Concretizando, se forem legítimas as resoluções parlamentares (mesmo que incorrectas nas suas opções) não é legítima a recusa judicial relativamente às iniciativas ou decisões do MP, fundada na divergência sobre a bondade das resoluções que lhes estão na base (que não podem ser sindicadas judicialmente na sua dimensão política).

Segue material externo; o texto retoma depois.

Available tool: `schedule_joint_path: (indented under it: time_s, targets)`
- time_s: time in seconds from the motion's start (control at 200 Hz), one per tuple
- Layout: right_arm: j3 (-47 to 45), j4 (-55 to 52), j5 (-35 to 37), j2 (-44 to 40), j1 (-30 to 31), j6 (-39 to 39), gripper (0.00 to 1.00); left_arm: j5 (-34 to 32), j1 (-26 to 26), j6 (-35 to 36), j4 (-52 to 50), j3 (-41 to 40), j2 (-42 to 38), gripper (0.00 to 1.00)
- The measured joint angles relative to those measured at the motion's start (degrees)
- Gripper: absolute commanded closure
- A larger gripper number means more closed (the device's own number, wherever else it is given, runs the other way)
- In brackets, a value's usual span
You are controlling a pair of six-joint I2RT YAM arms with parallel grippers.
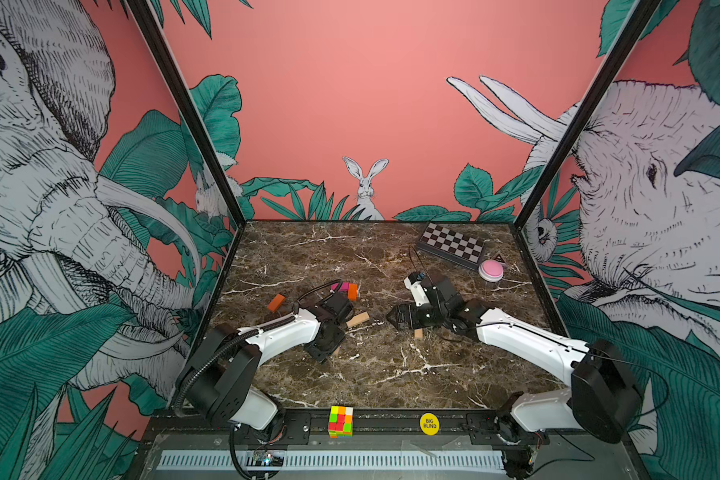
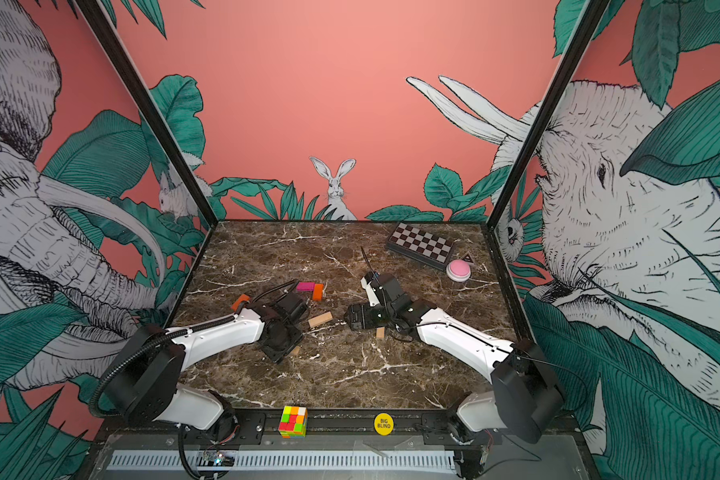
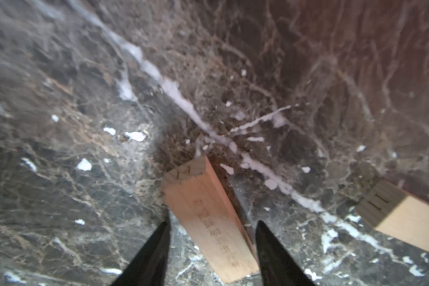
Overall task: Assemble the letter p with building blocks
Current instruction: Pick up the building block from the center of the board.
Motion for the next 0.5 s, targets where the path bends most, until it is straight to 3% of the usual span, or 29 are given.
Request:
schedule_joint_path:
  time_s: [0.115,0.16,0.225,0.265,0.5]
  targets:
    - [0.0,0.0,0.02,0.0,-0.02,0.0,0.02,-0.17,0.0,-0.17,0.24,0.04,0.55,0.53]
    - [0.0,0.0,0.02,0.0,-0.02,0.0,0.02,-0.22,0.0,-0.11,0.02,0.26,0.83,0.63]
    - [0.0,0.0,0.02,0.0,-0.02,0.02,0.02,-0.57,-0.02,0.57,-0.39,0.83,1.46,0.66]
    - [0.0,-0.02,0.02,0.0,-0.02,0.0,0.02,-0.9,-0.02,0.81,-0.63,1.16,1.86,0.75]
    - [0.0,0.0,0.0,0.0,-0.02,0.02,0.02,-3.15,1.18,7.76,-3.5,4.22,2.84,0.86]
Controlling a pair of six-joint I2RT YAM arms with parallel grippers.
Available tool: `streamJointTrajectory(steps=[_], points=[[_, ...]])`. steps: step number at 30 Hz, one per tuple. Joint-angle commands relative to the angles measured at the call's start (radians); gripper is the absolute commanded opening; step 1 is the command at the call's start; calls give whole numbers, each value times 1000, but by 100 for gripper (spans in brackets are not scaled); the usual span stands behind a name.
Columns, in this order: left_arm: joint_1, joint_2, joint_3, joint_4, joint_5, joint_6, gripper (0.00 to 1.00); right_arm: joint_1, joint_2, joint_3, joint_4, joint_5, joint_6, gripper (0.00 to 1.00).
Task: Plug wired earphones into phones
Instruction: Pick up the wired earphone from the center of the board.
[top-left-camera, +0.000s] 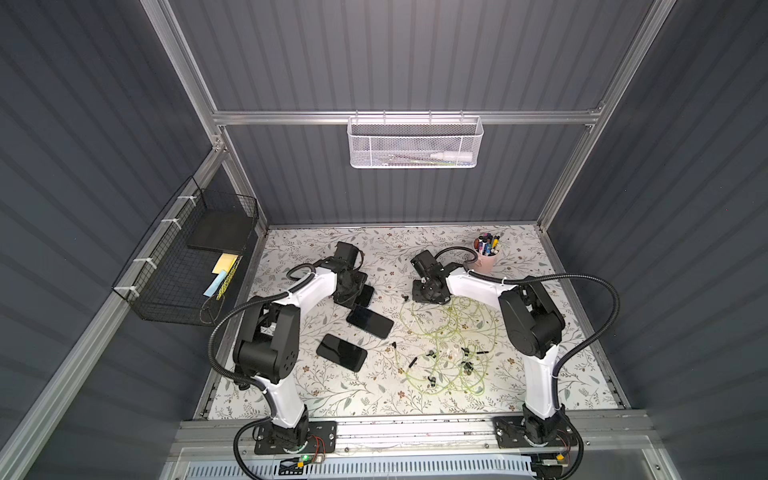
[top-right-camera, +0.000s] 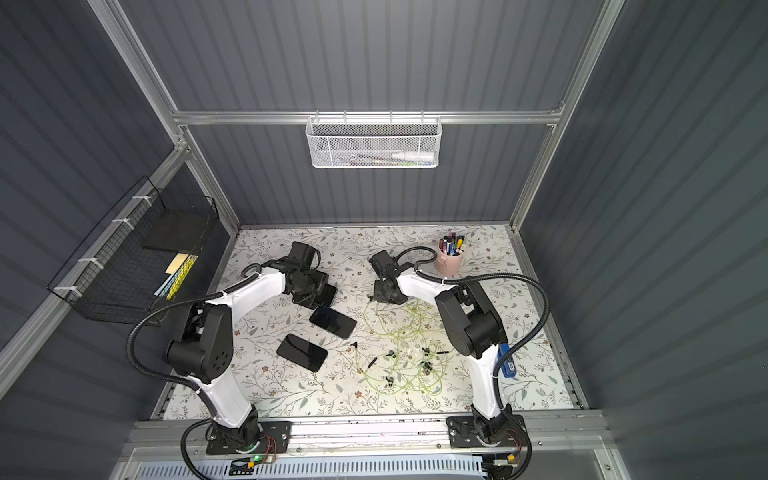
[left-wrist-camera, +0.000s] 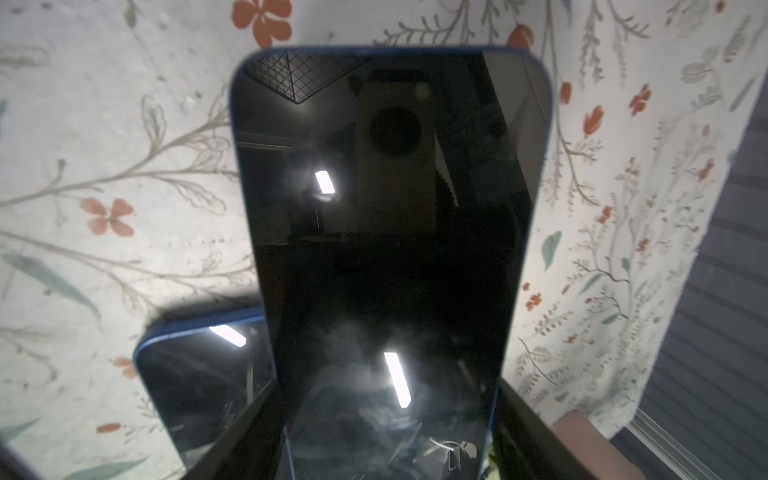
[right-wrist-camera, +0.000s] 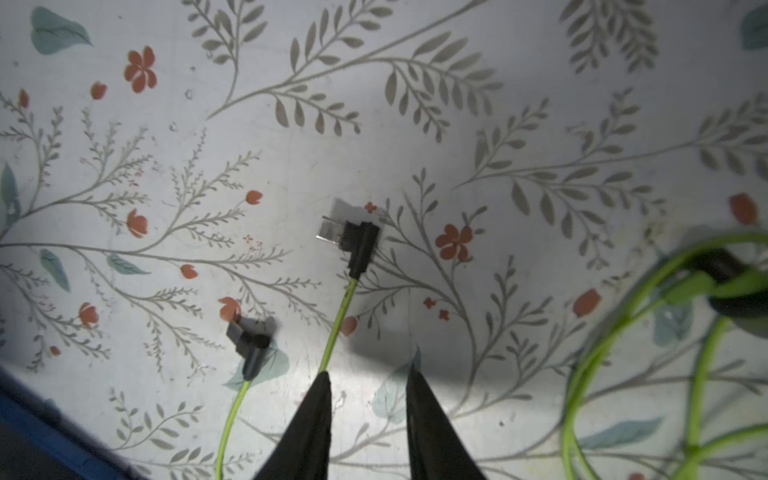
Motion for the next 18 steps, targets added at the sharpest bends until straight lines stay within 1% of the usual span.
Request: streamJointTrajectory(steps=[1, 6, 8, 13, 16, 18], points=[[4, 53, 80, -40, -58, 66, 24, 10, 32, 34, -15, 22, -25, 33], [4, 139, 168, -73, -84, 104, 26, 11, 88, 80, -59, 46, -48, 32], [4, 160, 179, -78, -89, 113, 27, 11, 101, 89, -68, 53, -51, 31], [4, 220, 222, -107, -100, 148, 34, 13, 132, 118, -95, 52, -66, 28], [4, 248, 244, -123, -91, 162, 38, 12, 139, 131, -116, 49, -78, 21], [4, 259, 248, -125, -85, 165, 44, 12, 130, 124, -116, 48, -93, 15]])
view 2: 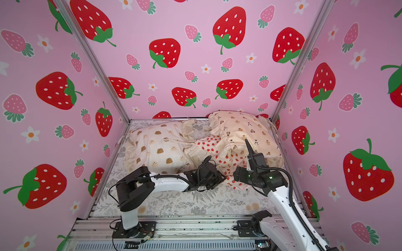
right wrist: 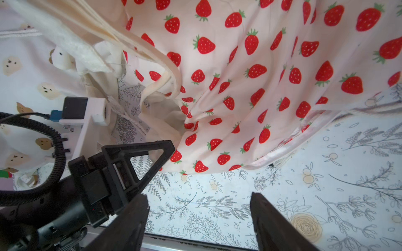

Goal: Zip up pillowcases
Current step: Pick up the pillowcase from the center of the board.

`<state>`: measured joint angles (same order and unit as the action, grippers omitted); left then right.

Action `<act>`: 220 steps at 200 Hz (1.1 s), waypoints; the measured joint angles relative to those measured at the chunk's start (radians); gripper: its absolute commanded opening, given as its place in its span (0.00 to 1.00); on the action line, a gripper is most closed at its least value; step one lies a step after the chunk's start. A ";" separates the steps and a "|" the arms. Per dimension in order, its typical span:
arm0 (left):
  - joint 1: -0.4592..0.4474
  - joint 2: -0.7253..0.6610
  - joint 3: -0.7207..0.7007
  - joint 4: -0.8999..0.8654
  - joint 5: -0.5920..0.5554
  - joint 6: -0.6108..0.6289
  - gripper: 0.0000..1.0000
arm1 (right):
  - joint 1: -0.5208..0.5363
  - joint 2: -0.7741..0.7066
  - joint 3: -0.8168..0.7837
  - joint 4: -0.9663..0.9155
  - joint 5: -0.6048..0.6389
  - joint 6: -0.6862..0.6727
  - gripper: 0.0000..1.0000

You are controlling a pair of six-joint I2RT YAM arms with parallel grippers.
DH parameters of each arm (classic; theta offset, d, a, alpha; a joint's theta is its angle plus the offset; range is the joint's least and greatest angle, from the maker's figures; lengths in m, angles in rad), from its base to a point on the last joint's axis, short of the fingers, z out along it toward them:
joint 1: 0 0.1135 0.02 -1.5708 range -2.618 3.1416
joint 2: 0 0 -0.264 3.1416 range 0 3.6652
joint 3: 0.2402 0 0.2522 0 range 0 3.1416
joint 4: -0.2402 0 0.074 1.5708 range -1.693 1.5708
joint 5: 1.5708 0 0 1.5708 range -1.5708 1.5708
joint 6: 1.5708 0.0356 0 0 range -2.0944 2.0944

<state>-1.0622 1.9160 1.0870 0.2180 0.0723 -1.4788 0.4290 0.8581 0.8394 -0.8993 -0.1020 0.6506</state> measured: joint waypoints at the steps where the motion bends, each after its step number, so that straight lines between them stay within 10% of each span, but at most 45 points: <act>1: 0.000 0.001 0.000 0.001 0.000 0.000 0.36 | 0.002 0.000 0.000 0.000 0.001 0.000 0.73; 66: -0.002 0.050 -0.009 0.064 0.001 -0.132 0.00 | 0.116 -0.068 -0.072 -0.024 0.043 0.045 0.59; 220: 0.033 -0.186 -0.270 0.229 -0.054 -0.270 0.00 | 0.218 -0.195 -0.300 0.297 -0.172 0.092 0.44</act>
<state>-1.0290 1.7298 0.8169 0.4465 0.0181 -1.7493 0.6468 0.6628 0.5392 -0.6025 -0.2737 0.7429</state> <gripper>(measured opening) 0.066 0.447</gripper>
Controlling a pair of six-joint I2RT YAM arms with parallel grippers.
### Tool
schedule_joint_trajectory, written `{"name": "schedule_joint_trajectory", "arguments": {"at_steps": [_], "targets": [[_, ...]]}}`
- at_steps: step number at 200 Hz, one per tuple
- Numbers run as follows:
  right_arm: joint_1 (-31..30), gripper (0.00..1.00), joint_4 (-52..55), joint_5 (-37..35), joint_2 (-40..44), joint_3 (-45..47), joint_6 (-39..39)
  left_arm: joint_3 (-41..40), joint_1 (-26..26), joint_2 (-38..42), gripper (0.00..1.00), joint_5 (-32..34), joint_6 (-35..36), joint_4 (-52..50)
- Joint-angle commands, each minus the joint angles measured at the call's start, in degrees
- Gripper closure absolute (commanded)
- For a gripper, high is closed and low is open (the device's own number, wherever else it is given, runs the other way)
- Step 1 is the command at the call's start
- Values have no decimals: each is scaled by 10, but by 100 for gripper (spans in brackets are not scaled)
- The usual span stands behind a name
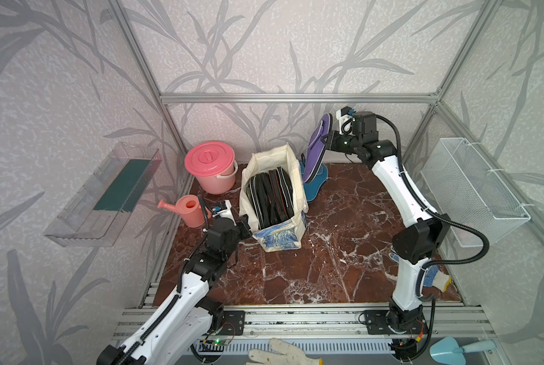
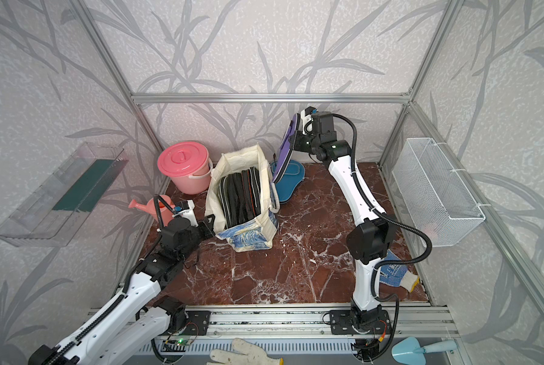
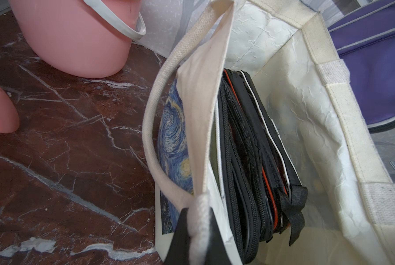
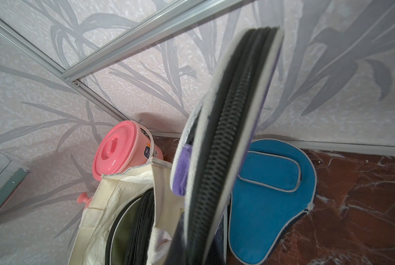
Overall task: Remove the ping pong set from the canvas bag
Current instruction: Place the ping pong set at the ping pong set.
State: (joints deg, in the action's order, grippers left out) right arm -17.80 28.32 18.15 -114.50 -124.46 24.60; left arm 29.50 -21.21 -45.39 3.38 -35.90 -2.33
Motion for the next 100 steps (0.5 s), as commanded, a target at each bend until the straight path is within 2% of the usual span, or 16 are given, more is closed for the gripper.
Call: {"name": "schedule_joint_trajectory", "arguments": {"at_steps": [1,44,100], "targets": [[9,100,-117,14,-30,32,8,-1,0,4,100,-5,10,-15],[28,100,-227,27,-76,80,21,2,0,7,100,-2,13,-24],[44,100,-309,52,-135,93,36,4,-1,-5,100,-8,12,-17]]}}
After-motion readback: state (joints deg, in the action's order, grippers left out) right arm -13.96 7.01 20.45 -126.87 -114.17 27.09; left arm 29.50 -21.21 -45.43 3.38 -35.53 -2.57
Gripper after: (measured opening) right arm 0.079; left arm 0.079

- Na nota justificativa da proposta de lei-quadro da política criminal referiu-se, a dado passo, que «não há legislação a alterar ou revogar, embora se admita que a experiência resultante da aplicação das futuras resoluções da política criminal possa vir a suscitar a necessidade de adaptação do Estatuto do Ministério Público [...]». Este é um tema que urge reavaliar em face da Lei-Quadro, em momento prévio à «experiência» da sua aplicação, e muito para além da lei-quadro pois o estatuto constitucional do Ministério Público (que logicamente não se deve por alterar d euma lei que diz ser a melhor via para a respectiva concretização) adequa-se a outros modelos normativos de funcionamento e organização (aliás a lei de 1998 introduziu alterações irrelevantes em termos em termos de gestão de recursos humanos que são o núcleo da magistratura do MP).
Quanto à lei-quadro, é importante ter presente (o que não parece acontecer) a distinção das responsabilidades políticas do procurador-geral da República (enquanto elemento cimeiro da estrutura funcional) e do Conselho Superior do Ministério Público (órgão colegial que tem as competências de gestão e organização), pelo que o primeiro apenas tem de prestar contas na medida dos seus poderes não tem de prestar contas por aquilo que o Conselho decide, em processos em que, eventualmente, até foi vencido (para não falar da indispensável autonomia funcional dos magistrados que decidem nos processos).


PS- Este comentário é ainda de ordem jurídica, o que não obsta a que se considere que existem sinais muito mais importantes do que as leis produzidas, ou dito de outra forma expressões reveladoras (pela pessoa dos seus autores ou pela recepção que têm em certos meios) de uma determinada cultura, relativamente à política criminal ou, pelo menos, às relações entre política e crime. Vejam-se as recentes iniciativas de Jorge Coelho, e do agora popular Duarte Lima, sendo certo que os aplausos a este último não são beliscados por aqueles que se preocupam com minudências como o José da GLQL e o Eduardo Dâmaso - aliás será certamente uma coincidência que dois dos deputados que se destacaram no júbilo tumultuoso, Ana Drago e Ricardo Rodrigues, tivessem na sexta-feira anterior o seu momento de maior destaque jurídico, numa audição parlamentar a um sr. procurador-geral da República sobre um processo judicial que anteriormente tinha gerado outro júbilo não menos tumultuoso, na mesma Casa (então de satisfação com uma decisão judicial... concreta).

Aditamento a PS- o deputado Ricardo Rodrigues teve no mesmo curto período de tempo um outro momento de grande destaque jurídico, na Comissão Parlamentar de Inquérito ao caso Eurominas (embora aqui com uma preocupação maior na celeridade processual do que a revelada no procedimento de audição que decorreu na Comissão de Assuntos Constitucionais, Direitos, Liberdades e Garantias).